• **Activity**:
Copy each line below exactly.

--- START ---

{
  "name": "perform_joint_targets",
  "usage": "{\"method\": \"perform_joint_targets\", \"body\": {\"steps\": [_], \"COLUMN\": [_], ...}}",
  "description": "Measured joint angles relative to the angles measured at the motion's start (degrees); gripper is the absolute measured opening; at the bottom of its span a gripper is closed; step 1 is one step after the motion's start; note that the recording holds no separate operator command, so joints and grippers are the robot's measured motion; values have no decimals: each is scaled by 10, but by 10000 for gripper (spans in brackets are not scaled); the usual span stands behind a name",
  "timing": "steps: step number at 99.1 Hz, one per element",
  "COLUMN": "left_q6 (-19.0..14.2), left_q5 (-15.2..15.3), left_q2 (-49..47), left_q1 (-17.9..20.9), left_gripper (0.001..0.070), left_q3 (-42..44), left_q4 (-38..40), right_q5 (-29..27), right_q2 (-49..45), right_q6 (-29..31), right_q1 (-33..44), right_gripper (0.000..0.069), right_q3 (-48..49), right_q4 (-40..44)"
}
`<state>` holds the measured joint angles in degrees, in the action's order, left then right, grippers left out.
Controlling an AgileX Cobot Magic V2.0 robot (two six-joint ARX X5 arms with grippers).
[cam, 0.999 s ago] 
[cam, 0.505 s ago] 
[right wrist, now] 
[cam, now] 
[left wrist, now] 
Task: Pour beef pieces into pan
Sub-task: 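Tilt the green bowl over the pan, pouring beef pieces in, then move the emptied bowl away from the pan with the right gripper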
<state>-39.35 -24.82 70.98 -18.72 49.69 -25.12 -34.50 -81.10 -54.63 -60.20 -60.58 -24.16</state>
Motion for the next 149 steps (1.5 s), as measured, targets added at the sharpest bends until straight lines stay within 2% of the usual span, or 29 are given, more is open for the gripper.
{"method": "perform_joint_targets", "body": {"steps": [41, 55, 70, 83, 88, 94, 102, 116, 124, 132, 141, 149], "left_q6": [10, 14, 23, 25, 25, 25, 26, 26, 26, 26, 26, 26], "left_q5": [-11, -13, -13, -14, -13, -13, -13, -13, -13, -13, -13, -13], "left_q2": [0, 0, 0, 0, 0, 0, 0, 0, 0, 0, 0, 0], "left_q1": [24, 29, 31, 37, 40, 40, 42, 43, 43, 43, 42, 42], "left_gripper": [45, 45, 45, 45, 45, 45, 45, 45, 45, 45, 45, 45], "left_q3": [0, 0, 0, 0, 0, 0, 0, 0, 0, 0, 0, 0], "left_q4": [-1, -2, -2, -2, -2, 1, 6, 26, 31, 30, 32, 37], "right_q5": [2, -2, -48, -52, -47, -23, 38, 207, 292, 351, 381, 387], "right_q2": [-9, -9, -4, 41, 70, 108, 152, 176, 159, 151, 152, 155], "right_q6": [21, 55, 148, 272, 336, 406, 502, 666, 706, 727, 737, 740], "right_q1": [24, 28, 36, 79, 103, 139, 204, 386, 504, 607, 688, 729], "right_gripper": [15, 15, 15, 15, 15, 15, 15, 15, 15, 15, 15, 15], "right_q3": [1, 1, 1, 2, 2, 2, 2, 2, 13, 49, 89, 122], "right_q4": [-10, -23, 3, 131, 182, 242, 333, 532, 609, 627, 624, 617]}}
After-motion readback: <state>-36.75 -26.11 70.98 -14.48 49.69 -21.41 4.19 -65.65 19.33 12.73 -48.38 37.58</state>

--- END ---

• **Solution to the problem**:
{
  "name": "perform_joint_targets",
  "usage": "{\"method\": \"perform_joint_targets\", \"body\": {\"steps\": [_], \"COLUMN\": [_], ...}}",
  "description": "Measured joint angles relative to the angles measured at the motion's start (degrees); gripper is the absolute measured opening; at the bottom of its span a gripper is closed; step 1 is one step after the motion's start; note that the recording holds no separate operator command, so joints and grippers are the robot's measured motion; values have no decimals: each is scaled by 10, but by 10000 for gripper (spans in brackets are not scaled); the usual span stands behind a name",
  "timing": "steps: step number at 99.1 Hz, one per element",
  "COLUMN": "left_q6 (-19.0..14.2), left_q5 (-15.2..15.3), left_q2 (-49..47), left_q1 (-17.9..20.9), left_gripper (0.001..0.070), left_q3 (-42..44), left_q4 (-38..40), right_q5 (-29..27), right_q2 (-49..45), right_q6 (-29..31), right_q1 (-33..44), right_gripper (0.000..0.069), right_q3 (-48..49), right_q4 (-40..44)"
}
`<state>` holds the measured joint angles in degrees, in the action's order, left then right, grippers left out.
Controlling an AgileX Cobot Magic V2.0 robot (two six-joint ARX X5 arms with grippers).
[cam, 0.999 s ago] 
[cam, 0.505 s ago] 
[right wrist, now] 
[cam, now] 
[left wrist, now] 
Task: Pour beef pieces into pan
Sub-task: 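Tilt the green bowl over the pan, pouring beef pieces in, then move the emptied bowl away from the pan with the right gripper
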<state>-39.35 -24.82 70.98 -18.72 49.69 -25.12 -34.50 -81.10 -54.63 -60.20 -60.58 -24.16</state>
Motion for the next 149 steps (1.5 s), as measured, targets added at the sharpest bends until straight lines stay within 2% of the usual span, or 29 are given, more is open for the gripper.
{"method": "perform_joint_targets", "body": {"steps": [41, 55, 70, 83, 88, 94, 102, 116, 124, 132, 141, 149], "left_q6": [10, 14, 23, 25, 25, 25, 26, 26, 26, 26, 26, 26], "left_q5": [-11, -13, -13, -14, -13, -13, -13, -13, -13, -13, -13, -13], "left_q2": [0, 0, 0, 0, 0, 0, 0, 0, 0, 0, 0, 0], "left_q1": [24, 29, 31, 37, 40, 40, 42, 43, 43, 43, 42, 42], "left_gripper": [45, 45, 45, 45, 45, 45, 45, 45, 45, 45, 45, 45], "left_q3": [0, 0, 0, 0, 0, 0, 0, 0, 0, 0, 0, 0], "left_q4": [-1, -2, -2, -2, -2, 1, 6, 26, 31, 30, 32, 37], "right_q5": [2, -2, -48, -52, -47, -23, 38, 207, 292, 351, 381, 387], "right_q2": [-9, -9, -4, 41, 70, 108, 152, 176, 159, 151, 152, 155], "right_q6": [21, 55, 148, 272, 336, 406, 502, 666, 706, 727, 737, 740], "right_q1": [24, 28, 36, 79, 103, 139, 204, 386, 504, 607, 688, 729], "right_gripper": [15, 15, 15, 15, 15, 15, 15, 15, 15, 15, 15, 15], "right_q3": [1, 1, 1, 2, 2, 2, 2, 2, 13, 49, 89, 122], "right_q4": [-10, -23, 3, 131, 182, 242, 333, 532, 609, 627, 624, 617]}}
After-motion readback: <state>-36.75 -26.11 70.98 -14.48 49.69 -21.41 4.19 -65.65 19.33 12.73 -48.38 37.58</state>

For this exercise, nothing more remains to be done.